Apreté los dientes. Me sentía obstinada y cabezota. Estaba ya en lo más profundo y no podía salir.

—Lo pensaré.

—Será mejor que hagas algo más que pensarlo. Me preocupas, Kinsey. Sé que estás agitada, pero tú no eres así.

—¿Sabe qué le digo? Que así es exactamente como soy: embustera y ladrona. ¿Quiere saber más? No me siento mal por serlo. No me arrepiento en absoluto. Más aún. Me gusta. Me hace sentir viva.

Una sombra cruzó su rostro y algo familiar pareció eclipsarse. Se quedó callado un momento y luego dijo con dulzura:

—Bien. En ese caso estoy seguro de que no necesitas mis sermones.

Se fue antes de que pudiera responderle. La puerta se cerró en silencio. La bandeja de galletas se había quedado en el mostrador. Habría jurado que estaban todavía calientes, pues el aire se había llenado de olor a chocolate y el plástico que las envolvía estaba empañado por el vapor. No me moví. No sentía nada. En mi cerebro no había más que una frase. Tenía que hacerlo y lo había hecho. En mi interior había cambiado algo. Sentía los músculos de la cara rígidos por la obstinación. No había forma de olvidarlo, de alejarme de aquello, fuera lo que fuese.

Me senté ante el mostrador y apoyé los pies en el travesaño del taburete. Doblé bien el periódico. Me hice con el sobre y lo abrí. Dentro había dos libretas de ahorros, seis tiques de caja registradora, un pasaje de Delta Airlines y un papel doblado. Primero examiné las dos libretas de ahorros. Una cuenta había llegado a tener un saldo de quince mil dólares, pero se había cancelado y se había retirado el dinero en enero de 1981. La otra cuenta se había abierto aquel mismo mes con un ingreso de cinco mil dólares. Al parecer, era el dinero del que había vivido últimamente. Vi que la cantidad de seiscientos dólares se repetía en el debe y el haber, aunque con algunas incongruencias: Mickey sacaba seiscientos pavos e ingresaba doscientos, lo que a primera vista significaba que se quedaba cuatrocientos en la cartera, dinero «para ir por ahí», como solía decir él. Imaginé que era el dinero con que pagaba las consumiciones de los bares, las comidas que hacía fuera y lo que comprase en las tiendas. Los seis tiques de caja estaban fechados en 17 de enero, 31 de enero, 7 de febrero, 21 de febrero, 7 de marzo y 21 de marzo. La tinta estaba medio borrada, pero el nombre del establecimiento no era difícil de descifrar: el Honky-Tonk. Yo pensaba que había vendido el coche en marzo, dado que había ingresado novecientos dólares en la cuenta corriente. La pérdida del medio de transporte podía explicar el súbito cese de las visitas después de aparecer por allí tantos viernes por la noche. ¿Por qué desplazarse hasta Santa Teresa para tomar una copa cuando había bares en su barrio? Arrinconé la pregunta, ya que no tenía manera de contestarla. Antes de examinar el último objeto, saqué las fichas rayadas y anoté algunas cosas. Siempre siento la tentación de saltarme esta parte, pero había información que era necesario poner por escrito mientras seguía fresca en la mente.

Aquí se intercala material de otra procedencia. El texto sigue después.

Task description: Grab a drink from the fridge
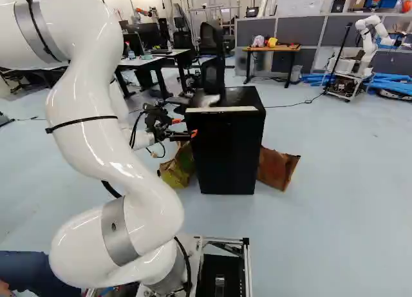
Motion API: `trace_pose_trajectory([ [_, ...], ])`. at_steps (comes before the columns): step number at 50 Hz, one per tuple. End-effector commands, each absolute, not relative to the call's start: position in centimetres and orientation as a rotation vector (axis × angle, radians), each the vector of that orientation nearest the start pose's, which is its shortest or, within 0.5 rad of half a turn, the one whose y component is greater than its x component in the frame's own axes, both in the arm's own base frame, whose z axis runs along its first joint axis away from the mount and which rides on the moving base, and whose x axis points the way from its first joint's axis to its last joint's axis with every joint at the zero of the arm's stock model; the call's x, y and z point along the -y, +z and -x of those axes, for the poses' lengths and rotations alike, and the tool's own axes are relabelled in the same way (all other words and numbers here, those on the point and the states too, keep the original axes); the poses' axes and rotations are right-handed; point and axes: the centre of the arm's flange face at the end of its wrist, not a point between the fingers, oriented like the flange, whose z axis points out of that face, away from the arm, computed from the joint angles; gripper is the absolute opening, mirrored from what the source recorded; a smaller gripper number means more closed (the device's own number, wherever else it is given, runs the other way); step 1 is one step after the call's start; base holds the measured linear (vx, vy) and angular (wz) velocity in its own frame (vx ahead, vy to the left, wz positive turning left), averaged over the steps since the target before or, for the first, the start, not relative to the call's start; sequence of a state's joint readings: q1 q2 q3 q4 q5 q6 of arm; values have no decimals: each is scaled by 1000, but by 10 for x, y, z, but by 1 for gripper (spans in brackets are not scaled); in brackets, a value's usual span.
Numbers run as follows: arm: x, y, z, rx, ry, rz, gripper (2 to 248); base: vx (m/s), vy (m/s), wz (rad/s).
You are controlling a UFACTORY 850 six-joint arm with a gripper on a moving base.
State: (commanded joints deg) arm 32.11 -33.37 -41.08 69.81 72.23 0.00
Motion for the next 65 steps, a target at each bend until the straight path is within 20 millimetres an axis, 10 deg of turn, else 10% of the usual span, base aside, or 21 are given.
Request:
trace_pose_trajectory([
  [65, -164, 262, -465, -1118, -2078, 2514, 247, 0, 0, 0],
])
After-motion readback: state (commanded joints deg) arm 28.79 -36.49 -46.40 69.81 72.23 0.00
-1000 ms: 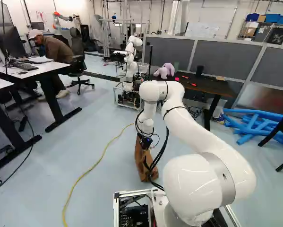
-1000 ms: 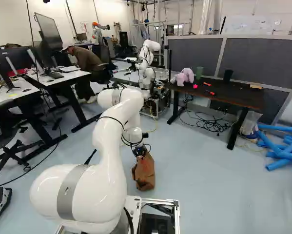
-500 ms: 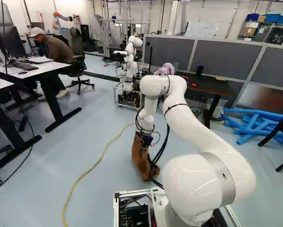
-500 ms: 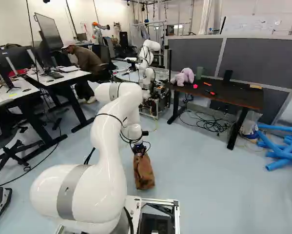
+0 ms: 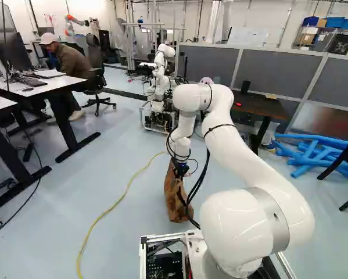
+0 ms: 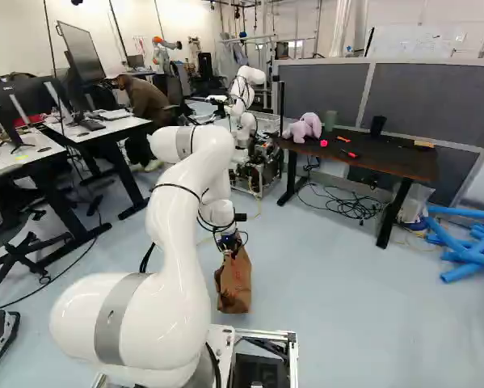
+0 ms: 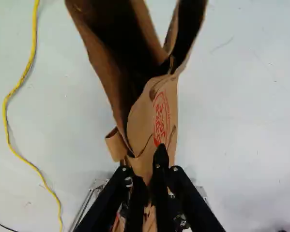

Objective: Pick up the bag on the ground and place it on the table

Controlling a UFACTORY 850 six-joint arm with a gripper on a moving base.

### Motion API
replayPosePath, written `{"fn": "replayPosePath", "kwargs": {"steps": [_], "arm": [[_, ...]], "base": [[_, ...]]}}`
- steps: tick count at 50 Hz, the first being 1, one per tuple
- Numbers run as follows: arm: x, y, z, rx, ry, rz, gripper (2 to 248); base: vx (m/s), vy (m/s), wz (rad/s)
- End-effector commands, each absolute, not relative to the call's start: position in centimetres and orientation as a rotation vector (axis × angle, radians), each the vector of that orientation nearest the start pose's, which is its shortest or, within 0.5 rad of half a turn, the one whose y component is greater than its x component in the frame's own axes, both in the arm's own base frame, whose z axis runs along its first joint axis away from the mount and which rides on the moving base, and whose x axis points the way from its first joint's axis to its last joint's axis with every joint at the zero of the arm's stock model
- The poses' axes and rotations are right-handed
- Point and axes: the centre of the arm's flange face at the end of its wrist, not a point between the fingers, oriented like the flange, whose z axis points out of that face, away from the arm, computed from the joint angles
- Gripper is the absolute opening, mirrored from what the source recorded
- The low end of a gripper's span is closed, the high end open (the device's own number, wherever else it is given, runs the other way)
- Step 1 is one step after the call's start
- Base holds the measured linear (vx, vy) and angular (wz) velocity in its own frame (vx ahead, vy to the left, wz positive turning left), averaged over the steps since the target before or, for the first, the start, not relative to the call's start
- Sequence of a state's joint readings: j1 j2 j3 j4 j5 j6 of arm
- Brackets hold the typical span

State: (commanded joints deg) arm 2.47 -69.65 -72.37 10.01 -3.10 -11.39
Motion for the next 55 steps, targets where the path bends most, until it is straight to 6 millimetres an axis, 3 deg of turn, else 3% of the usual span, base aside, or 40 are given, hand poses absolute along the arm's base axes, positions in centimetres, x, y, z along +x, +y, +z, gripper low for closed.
{"fn": "replayPosePath", "kwargs": {"steps": [55], "arm": [[51.7,2.7,7.5,-3.125,-0.112,-0.023,21]], "base": [[0.0,0.0,0.0]]}}
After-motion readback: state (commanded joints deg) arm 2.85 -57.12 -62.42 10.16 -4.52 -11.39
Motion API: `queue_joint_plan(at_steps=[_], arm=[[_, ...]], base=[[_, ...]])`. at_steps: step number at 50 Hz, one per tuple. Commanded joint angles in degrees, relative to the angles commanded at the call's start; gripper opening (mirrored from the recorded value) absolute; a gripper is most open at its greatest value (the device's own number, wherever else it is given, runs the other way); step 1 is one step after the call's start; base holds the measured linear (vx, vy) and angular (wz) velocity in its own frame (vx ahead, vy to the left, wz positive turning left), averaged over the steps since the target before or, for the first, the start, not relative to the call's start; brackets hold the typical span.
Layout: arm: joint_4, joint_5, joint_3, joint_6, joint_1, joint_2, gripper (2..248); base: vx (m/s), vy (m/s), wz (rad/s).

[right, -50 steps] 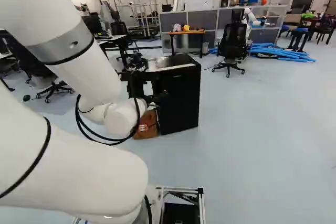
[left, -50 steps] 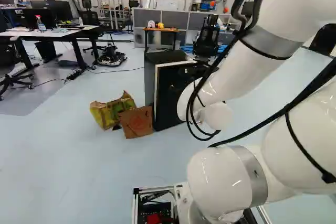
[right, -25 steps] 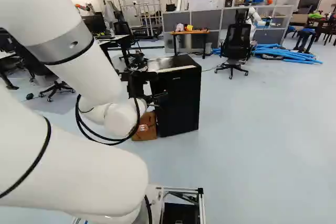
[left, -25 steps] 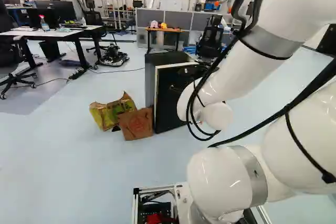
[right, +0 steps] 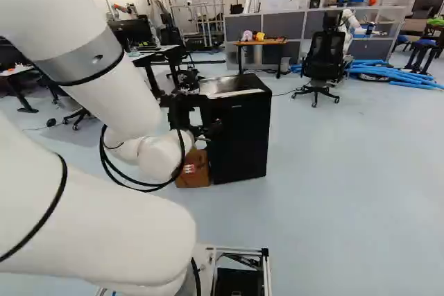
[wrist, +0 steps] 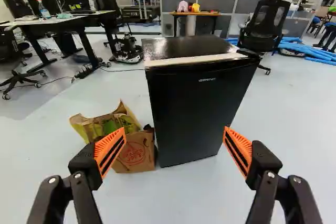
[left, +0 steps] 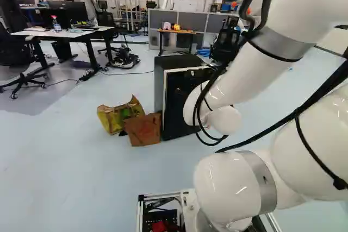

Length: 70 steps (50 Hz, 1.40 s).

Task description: Grab a drink from the fridge

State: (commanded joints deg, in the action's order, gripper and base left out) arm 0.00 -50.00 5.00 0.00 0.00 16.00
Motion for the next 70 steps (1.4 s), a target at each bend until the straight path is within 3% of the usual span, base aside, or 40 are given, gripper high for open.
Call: queue_joint_plan(at_steps=[70], arm=[[0.00, 0.00, 0.00, 0.00, 0.00, 0.00, 247]], base=[[0.066, -0.036, 0.111]])
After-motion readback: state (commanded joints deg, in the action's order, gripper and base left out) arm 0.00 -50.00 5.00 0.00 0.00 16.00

Tras anotar lo que recordaba, además de la cantidad de dinero, los números de las tarjetas de crédito, los de las libretas de ahorros y las fechas de los tiques, me di permiso para seguir y abrí el pasaje de la compañía Delta, que me despertaba mucha curiosidad. Los tiques de vuelo se habían utilizado. Saqué el tique de ruta y el resguardo para el usuario. Mickey había ido en avión a Louisville, Kentucky, con escala en Cincinnati, el jueves 8 de mayo y había vuelto a última hora del lunes 12. Aquella improvisada excursión de cinco días le había costado, sólo en transportes, más de ochocientos dólares.

Miré el objeto que quedaba, el papel doblado, y leí las escasas líneas que contenía y que llevaban fecha de 15 de enero de 1981. Era un sencillo documento firmado por el hijo de Roy Littenberg, Tim, en el que este reconocía haber recibido de Mickey Magruder la cantidad de diez mil dólares, sin intereses, que se comprometía a devolver en un plazo de cinco años. El plazo había vencido hacía cinco meses, el 15 de enero de 1986.

Empaqueté las pistolas y los demás objetos y los escondí en un lugar seguro. Luego fui por la cazadora y el bolso.